Saturday, October 23, 2010
Getting Started in Property Investments Seminar
Sara and I spent an amazing day at this seminar, held at the UEM academy in PJ. Although I have attended such seminars before, we still learnt a lot from the 2 gurus, Michael Tan and Dr Peter Yee.
One of the important lessons I learnt from Peter Yee is to have a support group. Meeting with like-minded friends once a month, and sharing and mapping your goals out during the monthly meetings will help. Dr Yee himself had the support of his close friends who are property enthusiasts like himself, and they all managed to make good progress along the way. That is because if you don't have a group with whom you could discuss, and which would prod you along the way, it was very easy to slacken and forget about your property goals while you are caught in your daily job.

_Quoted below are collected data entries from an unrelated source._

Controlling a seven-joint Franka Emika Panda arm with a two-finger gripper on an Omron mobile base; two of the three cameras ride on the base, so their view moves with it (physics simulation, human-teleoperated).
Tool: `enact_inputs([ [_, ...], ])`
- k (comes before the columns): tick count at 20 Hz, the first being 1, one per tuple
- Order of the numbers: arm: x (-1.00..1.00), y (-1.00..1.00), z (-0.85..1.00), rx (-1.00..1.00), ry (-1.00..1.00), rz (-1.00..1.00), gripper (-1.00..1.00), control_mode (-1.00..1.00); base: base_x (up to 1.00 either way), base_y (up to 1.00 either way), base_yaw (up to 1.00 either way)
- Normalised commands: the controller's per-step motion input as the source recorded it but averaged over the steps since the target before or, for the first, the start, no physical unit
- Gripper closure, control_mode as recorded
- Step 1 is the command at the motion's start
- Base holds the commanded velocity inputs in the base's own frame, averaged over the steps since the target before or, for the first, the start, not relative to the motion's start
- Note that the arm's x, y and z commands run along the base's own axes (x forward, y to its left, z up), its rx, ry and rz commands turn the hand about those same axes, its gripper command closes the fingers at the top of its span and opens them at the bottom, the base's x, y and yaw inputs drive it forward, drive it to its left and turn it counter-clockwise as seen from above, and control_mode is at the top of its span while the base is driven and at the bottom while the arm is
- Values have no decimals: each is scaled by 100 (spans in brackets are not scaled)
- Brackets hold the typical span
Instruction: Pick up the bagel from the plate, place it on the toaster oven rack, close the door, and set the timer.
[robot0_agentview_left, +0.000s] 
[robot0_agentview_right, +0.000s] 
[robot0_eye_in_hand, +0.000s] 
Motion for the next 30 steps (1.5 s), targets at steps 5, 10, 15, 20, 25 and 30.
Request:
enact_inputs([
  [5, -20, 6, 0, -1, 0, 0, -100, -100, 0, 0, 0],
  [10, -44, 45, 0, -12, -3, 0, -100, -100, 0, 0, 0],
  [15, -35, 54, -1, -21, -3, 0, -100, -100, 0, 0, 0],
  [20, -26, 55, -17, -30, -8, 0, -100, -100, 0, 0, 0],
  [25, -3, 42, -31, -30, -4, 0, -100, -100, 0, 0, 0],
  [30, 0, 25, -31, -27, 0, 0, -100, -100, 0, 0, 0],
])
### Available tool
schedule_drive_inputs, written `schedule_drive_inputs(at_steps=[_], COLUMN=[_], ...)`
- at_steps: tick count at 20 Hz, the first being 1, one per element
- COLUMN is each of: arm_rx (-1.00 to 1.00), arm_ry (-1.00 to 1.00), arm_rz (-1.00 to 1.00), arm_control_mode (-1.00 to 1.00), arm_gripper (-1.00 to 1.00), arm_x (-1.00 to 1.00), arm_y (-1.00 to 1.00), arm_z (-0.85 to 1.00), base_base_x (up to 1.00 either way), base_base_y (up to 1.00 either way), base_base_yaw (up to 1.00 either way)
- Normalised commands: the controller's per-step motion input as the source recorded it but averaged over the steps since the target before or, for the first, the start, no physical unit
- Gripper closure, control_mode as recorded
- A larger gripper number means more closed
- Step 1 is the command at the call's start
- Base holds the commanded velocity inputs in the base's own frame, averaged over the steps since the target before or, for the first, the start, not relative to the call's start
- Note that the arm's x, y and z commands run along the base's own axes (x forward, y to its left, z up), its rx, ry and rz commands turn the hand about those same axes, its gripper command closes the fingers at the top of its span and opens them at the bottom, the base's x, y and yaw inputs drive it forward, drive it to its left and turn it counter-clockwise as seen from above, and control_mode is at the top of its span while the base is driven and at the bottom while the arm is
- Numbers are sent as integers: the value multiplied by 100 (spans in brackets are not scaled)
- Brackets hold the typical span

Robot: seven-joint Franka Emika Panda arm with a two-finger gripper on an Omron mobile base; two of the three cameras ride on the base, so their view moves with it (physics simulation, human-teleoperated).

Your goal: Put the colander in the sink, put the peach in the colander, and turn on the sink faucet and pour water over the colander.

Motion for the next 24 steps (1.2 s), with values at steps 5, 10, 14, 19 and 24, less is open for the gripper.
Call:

Another important lesson I learnt from Michael Tan is "What's your number?" which is the amount of lump sum money (pension fund) that one must have at retirement in order to comfortably live out the rest of the years. While he admitted the calculation method did not originate from him but from an insurance company, he still stressed on the importance of realizing the big figure that we need at retirement. He showed us how this principle can be applied using rental properties as the desired income vehicle, and how to work backwards to know how much is the value of the property to be invested now.
Let me illustrate the formulas here:
Pension fund = (Desired monthly income) X (Passing on Age - Retirement Age) X 12 months
Example: Let's say you need RM10k a month to live a comfortable life post-retirement.
This person retires at 55 and projects that he will live till 80.
So his pension fund at retirement is 10k X (80-55) X 12 months = RM3 million
In order to have this pension fund through properties, what is the property value that he must buy now to get this monthly rental income? Assuming this person is able to get rental yield of 8% per annum and there is no capital appreciation of the property.
Property value = (Desired income) X 12 / (0.08)
which is 10k X 12 /0.08 = RM1.5 million
In other words, if this person buys a property worth RM1.5M now which he can rent out at RM10,000 per month, this person has already set up the rental cash flow that he needs.